Dodała, że Michał Tusk został zatrudniony jako specjalista od PR-u, natomiast na pytanie przez komisją, czy miał kontakt z firmami reklamowymi i agencjami, które pracowały na rzecz Amber Gold i OLT odpowiedział, że żadnego.

W związku z powyższym powstaje pytanie: po co on tam przyszedł? Pan Michał Tusk, i to wynika z tej korespondencji, którą prowadził z OLT, że on sam prosił i mówił o tym, że ma pewne przemyślenia, uwagi. Natomiast ja nie natrafiłam na ani jednego maila, gdzie on zostałby zadaniowany, tzn. poproszony, żeby zrobił to, czy tamto i on przesłałby wytwór swojej pracy - powiedziała Wassermann.

Pytana, czy mogło być tak, że ktoś chciał po prostu wykorzystać syna ówczesnego premiera odpowiedziała: Wszystko na to wskazuje.

Szefowa komisji śledczej podkreśliła, że celem działania komisji jest zbadanie dlaczego nie zadziałały instytucje państwa i ludzie, którzy stali na ich czele.
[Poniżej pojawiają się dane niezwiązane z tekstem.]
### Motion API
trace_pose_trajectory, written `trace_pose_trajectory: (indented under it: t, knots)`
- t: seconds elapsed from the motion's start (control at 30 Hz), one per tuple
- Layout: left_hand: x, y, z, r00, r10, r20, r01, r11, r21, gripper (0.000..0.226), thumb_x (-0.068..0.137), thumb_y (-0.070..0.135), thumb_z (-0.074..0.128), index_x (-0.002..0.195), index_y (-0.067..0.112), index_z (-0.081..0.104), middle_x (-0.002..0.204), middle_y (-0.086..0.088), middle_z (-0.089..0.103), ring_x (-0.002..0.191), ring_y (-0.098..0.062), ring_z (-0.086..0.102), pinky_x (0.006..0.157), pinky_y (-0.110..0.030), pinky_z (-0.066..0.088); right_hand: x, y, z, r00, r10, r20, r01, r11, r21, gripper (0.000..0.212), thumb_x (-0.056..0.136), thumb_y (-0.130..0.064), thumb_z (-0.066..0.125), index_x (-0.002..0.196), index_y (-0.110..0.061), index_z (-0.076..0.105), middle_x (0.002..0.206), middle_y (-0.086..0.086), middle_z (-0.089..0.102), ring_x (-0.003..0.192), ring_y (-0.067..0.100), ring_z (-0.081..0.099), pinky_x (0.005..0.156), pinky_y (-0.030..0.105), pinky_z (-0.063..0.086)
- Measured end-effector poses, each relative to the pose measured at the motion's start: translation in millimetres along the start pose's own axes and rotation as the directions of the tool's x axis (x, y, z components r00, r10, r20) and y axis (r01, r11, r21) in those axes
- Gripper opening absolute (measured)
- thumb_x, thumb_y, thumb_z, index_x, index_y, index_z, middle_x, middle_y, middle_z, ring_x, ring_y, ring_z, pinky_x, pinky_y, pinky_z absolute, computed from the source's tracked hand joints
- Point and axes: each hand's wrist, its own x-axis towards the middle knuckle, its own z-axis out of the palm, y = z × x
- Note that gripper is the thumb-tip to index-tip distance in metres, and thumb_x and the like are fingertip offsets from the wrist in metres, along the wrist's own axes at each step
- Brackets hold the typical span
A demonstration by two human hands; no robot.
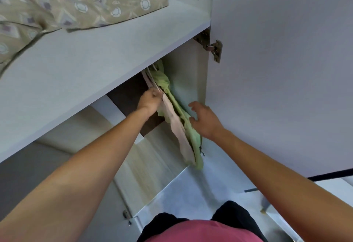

I niestety, to pokazuje, że nie zadziałały w pełnym tego słowa znaczeniu, że po prostu to państwo w ogóle w ówczesnym okresie nie działało - oceniła Wassermann.

Jak dodała, faktem jest, że w czasach działalności Amber Gold premierem był Donald Tusk i rządziła PO. I również faktem jest to, że mimo obietnic w stosunku do społeczeństwa nie wyjaśnili tej afery w żadnej sposób. Uznano, że jeżeli aresztowano Marcina i Katarzynę P. to sprawa jest zamknięta. Komisja pokazuje, że nie jest zamknięta, że ktoś jednak co najmniej swoim brakiem działania umożliwił im ten proceder oszukańczy. Dla mnie naprawdę najbardziej szokująca jest ta końcówka, tzn. to, że już wszyscy wszystko wiedzieli i dalej pozwolili to robić - powiedziała Wassermann.